Monday, 27 June 2016

MA Y2




MA Y2

Researching Hanne Darboven works based on the Gregorian calendar, in which she shows a way to represent time as both the constant flux of life and a clear framework of time-what she called “graphic equivalent for the basically no visual phenomenon of time” I was interested in examining how that could translate to a domestic framework, diary or timetable. 
I kept a detailed and colour coded weekly calendar of my families timetables as a matter of course and wanted to use that as a way of reflecting on the time I had available to make work- to see what that time looked like. When time (normally quite limited) was available for me to research or make work it was marked on the calendar but I also wanted to punctuate this somehow by making a quick piece of work to document this constrained time. 
 


 By taking images on my phone I was able to capture the very specific quality of image required. The images were intended to recall how rolls of film were finished before digital image making existed. When you needed to develop a roll of film it needed to be finished and rather than ‘waste’ any images left on the film one would take a photograph of something nearby: - a member of your family, a pet, the garden a bunch of flowers etc. it seemed to me there was a certain tension between the ‘value’ of the subject and the distance you were prepared to physically move to take it. I was also concerned with how creative that constraint might be.
What became interesting was how the images developed- what started as a fairly perfunctory exercise in recording something aesthetic- flowers, children, nature developed into an something very different as I tired of making similar images daily. 

 



The next set of images began to take on a different aesthetic as I went back time and again out of both necessity and proximity to the spaces my children inhabit and examined the tangle of their toys and ephemera- how things were placed and how they were left.




 

Over the Xmas holidays and with both my children ill I felt unable to leave the house and again out of necessity made a model of a calendar and had to work with what was available in the house. Using off-cuts of decking and a children’s craft plaster cast set I structured a 3D calendar hour by hour- the same size as the paper original. This piece later exhibited as, 15hours, 7days, 4weeks, 4months, utilised domestic and professional schedules as a starting point to isolate and pinpoint the limited time available to make work. These spaces of time are carved out and documented; defining a moment used as punctuation to record my immediate surroundings, wherever that may be. Rendered in materials and processes all found within my immediate domestic environment - the limited time I have to make work was physically chipped out of the piece inviting reflections on restriction of time as not only a necessity but as a creative tool.

 

Having used a series of different processes and techniques throughout this course- partly in reaction to my longstanding practice consisting of only painting and drawing. I have spent the last two years going against what I had done in the past and the immediacy of the action of painting by learning new techniques- all of which involved a series of processes, a rarity for me.

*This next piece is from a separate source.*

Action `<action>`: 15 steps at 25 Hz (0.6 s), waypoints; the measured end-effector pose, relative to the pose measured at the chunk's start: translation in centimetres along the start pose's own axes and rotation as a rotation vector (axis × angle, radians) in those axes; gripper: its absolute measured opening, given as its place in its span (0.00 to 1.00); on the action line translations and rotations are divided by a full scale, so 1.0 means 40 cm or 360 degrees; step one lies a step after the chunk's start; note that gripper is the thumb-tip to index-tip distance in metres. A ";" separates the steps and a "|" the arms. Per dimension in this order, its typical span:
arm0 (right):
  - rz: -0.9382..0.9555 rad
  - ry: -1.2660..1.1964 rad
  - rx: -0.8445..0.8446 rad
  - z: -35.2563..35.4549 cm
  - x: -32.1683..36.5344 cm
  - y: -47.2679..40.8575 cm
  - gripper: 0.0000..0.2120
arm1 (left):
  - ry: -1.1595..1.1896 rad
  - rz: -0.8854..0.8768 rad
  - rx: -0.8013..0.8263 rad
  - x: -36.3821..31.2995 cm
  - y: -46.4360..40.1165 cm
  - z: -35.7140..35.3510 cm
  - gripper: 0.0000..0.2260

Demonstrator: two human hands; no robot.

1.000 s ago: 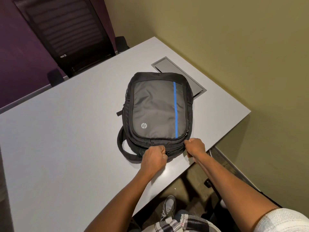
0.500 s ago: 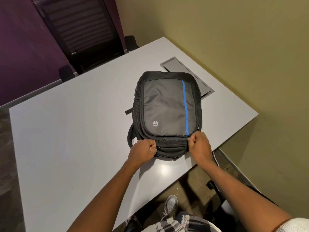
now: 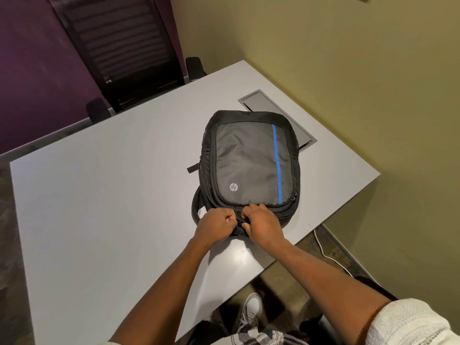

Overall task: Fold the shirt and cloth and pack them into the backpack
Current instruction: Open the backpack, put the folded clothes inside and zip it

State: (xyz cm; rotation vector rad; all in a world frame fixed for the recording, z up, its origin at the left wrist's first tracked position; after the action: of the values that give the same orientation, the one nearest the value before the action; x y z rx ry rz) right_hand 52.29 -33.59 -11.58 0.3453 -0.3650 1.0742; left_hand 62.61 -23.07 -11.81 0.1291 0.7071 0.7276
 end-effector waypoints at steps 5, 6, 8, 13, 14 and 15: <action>0.0008 0.0088 -0.0075 -0.006 0.005 -0.004 0.04 | -0.0197 -0.0031 -0.0035 -0.002 -0.001 0.016 0.07; 0.0021 0.0115 -0.0093 -0.004 0.004 -0.005 0.05 | -0.0247 -0.0048 -0.0050 -0.004 0.000 0.022 0.07; 0.0035 0.0151 -0.0107 0.002 0.001 -0.003 0.08 | -0.0331 -0.0076 -0.0074 0.004 -0.001 0.041 0.07; -0.0032 0.0231 -0.0075 0.000 -0.024 0.011 0.07 | -0.0407 -0.0087 -0.0094 0.090 -0.009 0.097 0.07; -0.0078 0.0242 -0.0067 -0.002 -0.024 0.012 0.06 | -0.0438 -0.0116 -0.0112 0.093 -0.010 0.103 0.07; -0.0127 0.0250 -0.0050 -0.005 -0.018 0.013 0.05 | -0.0465 -0.0148 -0.0124 0.093 -0.010 0.107 0.07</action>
State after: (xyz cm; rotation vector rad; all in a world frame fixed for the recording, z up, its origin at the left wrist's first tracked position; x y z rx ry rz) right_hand 51.56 -33.85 -12.04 0.2433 -0.2260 1.0094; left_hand 67.51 -20.40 -10.73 0.1274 0.4031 0.6301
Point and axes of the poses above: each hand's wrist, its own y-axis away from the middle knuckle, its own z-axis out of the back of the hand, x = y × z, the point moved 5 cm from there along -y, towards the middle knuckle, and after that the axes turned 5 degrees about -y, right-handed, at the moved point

 I wanted a way of picking up painting again using a similar ongoing method and started painted and collage pieces on purchased diary pages- one per day. Again using the concept of a restricted time limit to make work quickly. As a result the pieces were made in my studio using a mixture of painted pieces, current magazines and newspapers and old memorabilia that was hanging around.
 

The idea of painting has never been separate from the idea of text for me- my early inspirations were graphic- Smash Hits magazines and Dada, punk and pop-art-: -images and words functioning together, ideas that are communicated quickly. My early work consistently worked with image and text- often I had would create a title first and the pictorial element would be almost an illustration of that. Inspired by this Nicolas Bourriaud interview  to research in a range of writings the idea of separating these two elements out as a way to start thinking about painting again began to interest me. There was something intriguing about a specific use of female adolescent language, outlined in this article, which identifies young woman as the leaders of linguistic change historically. Researching artists who had worked with text like Jessica Voorsanger and particularly painted text like Bob and Roberta Smith and Louise Fishmens “Angry paintings” I reflected on past work and whether instead of the idea for the painting coming from the title that it might be interesting if the titles WERE the paintings. I selected 5 titles and developed the paintings. 

 


As we moved into a large exhibition space and I needed to make these texts as large as possible using bed sheets with spray paint to make them both big and cheap. Picturing the recent occupation by squatter activist of a dis-used Bank of England in Liverpool and how that speed of execution of banners like that can make any message seem like manifesto or protest of some kind, this outcome seemed to recall similar statements/manifestos that I pronounced as a teenager. 



 

The finished installation recalls not only this but the protests happening concurrently at the Tate’s new opening where an activist group protested the exclusion of artist Ana Mendieta. These text pieces were displayed with the diary assemblages and some quick paintings developing shapes and colour from them- serving as a physical exercise in using paint again.